New Report: Black Workers Matter

How the District’s History of Exploitation & Discrimination Continues to Harm Black Workers

The District’s economy is strong on many important indicators such as employment, job growth, and increased wages, but the overall strength masks staggering racial inequalities that stem from a deep history of racism against Black workers. In particular, unemployment among Black DC residents hasn’t fully recovered since the recession nearly a decade ago, and Black-white unemployment disparities continue to grow.

Recognizing that there are no quick fixes to reverse the impacts of centuries of racism, DCFPI’s new report, Black Workers Matter, recommends that the District take steps to help Black workers move toward greater economic equity, including encouraging employers to pay a living wage, investing in Black-owned legacy small businesses, and reducing barriers and prioritizing employment for DC’s largely Black returning citizens.

The job inequities faced by Black DC residents are evident in a number of ways.

  • Black residents are seven times as likely as white residents to be unemployed, despite actively looking for work, and once in the job market, Black workers are more likely to work jobs that require manual labor and pay lower wages than white workers.
  • Black workers’ lack of access to high-paying jobs leads to significant racial income disparities. The Black median household income in DC is $45,200 and has not changed over the past decade of overall prosperity in DC, while the median income for white households is more than three times higher at $142,500 and growing.
  • Black workers have fewer benefits such as health insurance, paid leave, and employer-provided retirement contributions than white workers. White working parents are far more likely to receive health insurance, as well as a pension or retirement plan, through an employer or union, than Black working parents.

These economic racial disparities were created by design. Black people were used as stolen labor throughout the District’s early history and once freed, they were restricted to the lowest-paid jobs; at the start of the 20th century, most Black women in DC were domestic workers. While the hiring process for the federal government was more meritocratic than the private sector, discrimination was still prevalent for Black workers. The intentional segregation of Black workers into the lowest-paid jobs is still reflected today: the top occupations for Black DC residents are lower-paying service jobs, while the top occupations for white DC residents are in professional and management positions.

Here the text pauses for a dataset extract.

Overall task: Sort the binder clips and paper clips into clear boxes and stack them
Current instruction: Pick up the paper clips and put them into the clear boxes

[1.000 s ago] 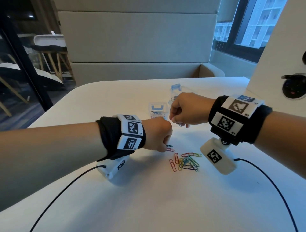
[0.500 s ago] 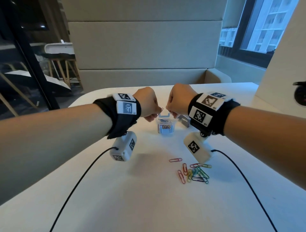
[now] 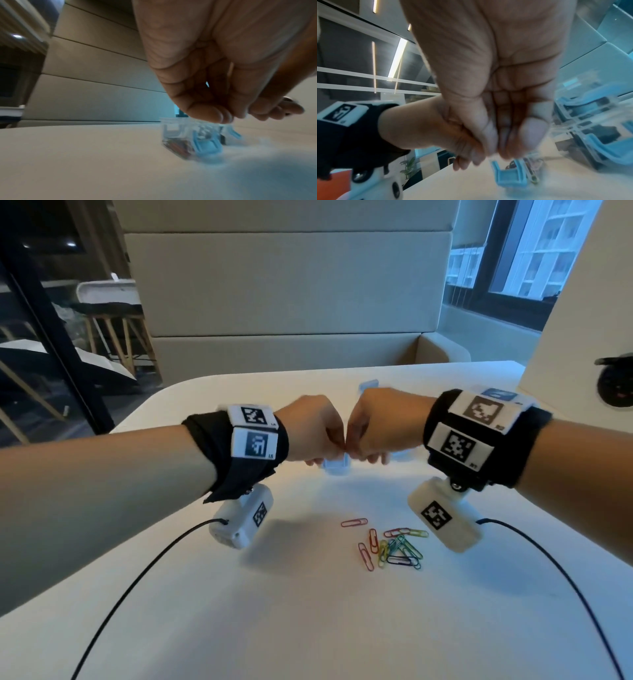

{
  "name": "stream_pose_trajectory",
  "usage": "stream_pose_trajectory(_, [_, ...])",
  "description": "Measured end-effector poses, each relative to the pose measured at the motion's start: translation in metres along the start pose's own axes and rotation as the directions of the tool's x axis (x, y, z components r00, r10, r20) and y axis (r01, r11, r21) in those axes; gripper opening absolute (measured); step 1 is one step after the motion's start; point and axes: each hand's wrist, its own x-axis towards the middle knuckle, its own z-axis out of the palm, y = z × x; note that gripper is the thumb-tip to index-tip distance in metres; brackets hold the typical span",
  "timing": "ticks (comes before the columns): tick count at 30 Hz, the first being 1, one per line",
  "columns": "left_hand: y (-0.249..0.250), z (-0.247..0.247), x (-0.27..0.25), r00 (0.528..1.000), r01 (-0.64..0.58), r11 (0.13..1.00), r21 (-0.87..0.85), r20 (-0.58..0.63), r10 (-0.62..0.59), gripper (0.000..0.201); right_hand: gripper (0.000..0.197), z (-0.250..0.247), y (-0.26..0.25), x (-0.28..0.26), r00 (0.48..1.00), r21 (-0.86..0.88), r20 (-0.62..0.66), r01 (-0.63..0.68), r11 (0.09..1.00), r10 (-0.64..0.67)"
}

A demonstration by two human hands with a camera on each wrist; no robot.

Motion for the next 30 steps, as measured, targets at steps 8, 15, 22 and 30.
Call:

The exclusion of occupations commonly held by Black workers in New Deal labor programs and the systemic denial of federally backed mortgages, directly deprived many Black workers from opportunities to grow wealth.

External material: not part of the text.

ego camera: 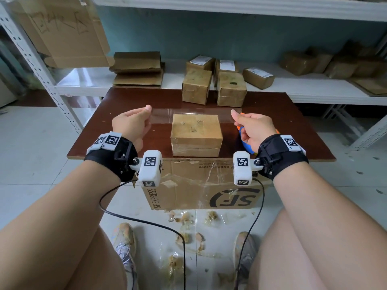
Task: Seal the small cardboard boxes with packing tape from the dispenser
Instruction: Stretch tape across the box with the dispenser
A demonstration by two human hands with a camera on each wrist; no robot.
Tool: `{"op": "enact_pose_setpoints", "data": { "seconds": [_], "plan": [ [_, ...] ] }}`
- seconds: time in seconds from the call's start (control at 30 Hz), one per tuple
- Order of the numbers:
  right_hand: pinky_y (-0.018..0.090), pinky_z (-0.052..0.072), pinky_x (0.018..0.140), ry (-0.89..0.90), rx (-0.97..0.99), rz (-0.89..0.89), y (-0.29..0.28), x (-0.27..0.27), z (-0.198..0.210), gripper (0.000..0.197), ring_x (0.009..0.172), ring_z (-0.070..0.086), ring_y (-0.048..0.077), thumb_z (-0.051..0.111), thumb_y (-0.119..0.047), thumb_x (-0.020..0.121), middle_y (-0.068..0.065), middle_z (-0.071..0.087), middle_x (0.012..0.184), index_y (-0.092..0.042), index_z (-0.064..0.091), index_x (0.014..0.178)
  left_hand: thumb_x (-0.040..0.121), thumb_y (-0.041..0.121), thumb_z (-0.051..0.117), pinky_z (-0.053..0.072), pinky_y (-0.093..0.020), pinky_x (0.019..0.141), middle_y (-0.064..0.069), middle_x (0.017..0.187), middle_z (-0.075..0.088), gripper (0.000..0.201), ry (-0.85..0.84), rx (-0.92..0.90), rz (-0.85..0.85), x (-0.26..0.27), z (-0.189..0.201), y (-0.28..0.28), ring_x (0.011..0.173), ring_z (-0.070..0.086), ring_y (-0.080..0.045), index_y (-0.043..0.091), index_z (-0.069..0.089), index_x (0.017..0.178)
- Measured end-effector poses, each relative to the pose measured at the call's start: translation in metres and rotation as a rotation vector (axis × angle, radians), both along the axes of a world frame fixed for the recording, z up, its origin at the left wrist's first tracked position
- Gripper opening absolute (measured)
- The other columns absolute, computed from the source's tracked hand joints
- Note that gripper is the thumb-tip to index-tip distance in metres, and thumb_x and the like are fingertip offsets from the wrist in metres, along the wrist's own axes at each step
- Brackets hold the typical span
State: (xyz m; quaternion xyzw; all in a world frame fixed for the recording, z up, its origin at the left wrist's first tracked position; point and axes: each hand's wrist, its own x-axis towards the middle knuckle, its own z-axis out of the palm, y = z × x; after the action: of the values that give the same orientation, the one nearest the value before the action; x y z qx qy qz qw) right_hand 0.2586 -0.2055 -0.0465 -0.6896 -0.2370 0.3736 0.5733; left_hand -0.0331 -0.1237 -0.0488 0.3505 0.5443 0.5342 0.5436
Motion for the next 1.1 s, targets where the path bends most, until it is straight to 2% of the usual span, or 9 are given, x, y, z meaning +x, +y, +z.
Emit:
{"op": "enact_pose_setpoints", "data": {
  "seconds": [0.1,0.23,0.37,0.47,0.57,0.73,0.9,1.0,1.1],
  "plan": [
    [0.021,0.042,0.052,0.051,-0.032,-0.001,0.004,-0.001,-0.001,0.024,0.054,0.045,0.007,0.083,-0.029,0.092,0.003,0.065,0.081,-0.010,0.069,0.096,0.092,0.020,0.084,0.065,-0.030,0.087,0.003,0.062,0.069,0.012,-0.013,-0.035,-0.002,0.003,-0.001,0.002,0.066,0.068,-0.007,0.010,0.080,0.087],
    [0.023,0.045,0.053,0.084,-0.040,-0.010,0.008,-0.003,-0.002,0.020,0.052,0.044,0.009,0.079,-0.023,0.095,0.004,0.059,0.076,-0.008,0.067,0.092,0.093,0.022,0.084,0.065,-0.027,0.083,0.000,0.074,0.072,0.016,0.017,-0.088,-0.007,0.004,-0.005,0.008,0.070,0.067,-0.010,0.007,0.080,0.097],
    [0.023,0.048,0.054,0.145,-0.043,-0.016,0.010,-0.008,-0.004,0.016,0.051,0.043,0.009,0.077,-0.020,0.097,0.002,0.056,0.073,-0.010,0.067,0.090,0.088,0.029,0.088,0.064,-0.029,0.081,0.001,0.087,0.076,0.018,0.104,-0.140,0.077,0.005,-0.008,0.015,0.073,0.065,-0.012,0.016,0.075,0.091],
    [0.024,0.050,0.059,0.141,-0.047,-0.024,0.010,-0.011,-0.007,0.015,0.053,0.043,0.010,0.075,-0.019,0.098,0.002,0.054,0.071,-0.007,0.068,0.093,0.087,0.031,0.087,0.060,-0.031,0.079,0.001,0.080,0.070,0.020,0.141,-0.170,0.076,0.006,-0.009,0.017,0.065,0.057,-0.012,0.019,0.072,0.082],
    [0.025,0.052,0.060,0.137,-0.043,-0.027,0.010,-0.013,-0.009,0.015,0.053,0.043,0.010,0.074,-0.017,0.099,0.002,0.054,0.071,-0.006,0.067,0.093,0.087,0.033,0.087,0.054,-0.032,0.072,0.002,0.069,0.059,0.024,0.179,-0.203,0.067,0.006,-0.009,0.018,0.060,0.051,-0.014,0.019,0.070,0.078],
    [0.025,0.054,0.060,0.107,-0.021,-0.064,0.011,-0.014,-0.011,0.017,0.052,0.043,0.010,0.073,-0.015,0.100,0.002,0.053,0.070,-0.007,0.066,0.087,0.092,0.032,0.084,0.042,-0.027,0.057,0.005,0.052,0.052,0.020,0.220,-0.208,0.025,0.008,-0.012,0.017,0.053,0.044,-0.013,0.012,0.078,0.092],
    [0.026,0.056,0.064,0.111,0.001,-0.083,0.010,-0.009,-0.012,0.014,0.053,0.044,0.009,0.073,-0.015,0.099,0.001,0.054,0.072,-0.007,0.068,0.089,0.094,0.032,0.082,0.039,-0.025,0.051,0.011,0.039,0.049,0.021,0.216,-0.181,-0.004,0.010,-0.013,0.017,0.049,0.041,-0.011,0.012,0.078,0.098],
    [0.027,0.058,0.066,0.105,0.004,-0.083,0.010,-0.008,-0.014,0.015,0.053,0.044,0.010,0.074,-0.015,0.099,0.002,0.054,0.072,-0.007,0.068,0.088,0.097,0.031,0.080,0.036,-0.024,0.046,0.011,0.041,0.052,0.020,0.232,-0.171,-0.032,0.009,-0.017,0.017,0.045,0.040,-0.010,0.011,0.078,0.093],
    [0.026,0.058,0.064,0.099,-0.002,-0.083,0.009,-0.008,-0.017,0.018,0.052,0.045,0.009,0.074,-0.015,0.099,0.002,0.054,0.072,-0.007,0.065,0.085,0.096,0.029,0.080,0.035,-0.025,0.044,0.001,0.061,0.060,0.022,0.244,-0.173,-0.029,0.010,-0.024,0.018,0.044,0.041,-0.012,0.011,0.077,0.082]
  ]
}}
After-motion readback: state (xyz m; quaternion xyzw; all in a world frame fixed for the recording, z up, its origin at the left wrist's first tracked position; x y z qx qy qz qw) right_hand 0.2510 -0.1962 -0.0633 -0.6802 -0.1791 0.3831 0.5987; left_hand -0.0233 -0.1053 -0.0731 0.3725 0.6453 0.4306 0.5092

Given this history and the ongoing displacement of DC’s Black community, the District should be intentional about developing policy solutions specifically for Black workers earning low wages. As we reflect on Dr. King’s message of equality and justice and look ahead to Black History Month, we should resist historical amnesia and ground ourselves in truth, creating a sense of urgency and obligation to right these wrongs.

When Black workers succeed, we all succeed. It is time for the District to ensure that we do.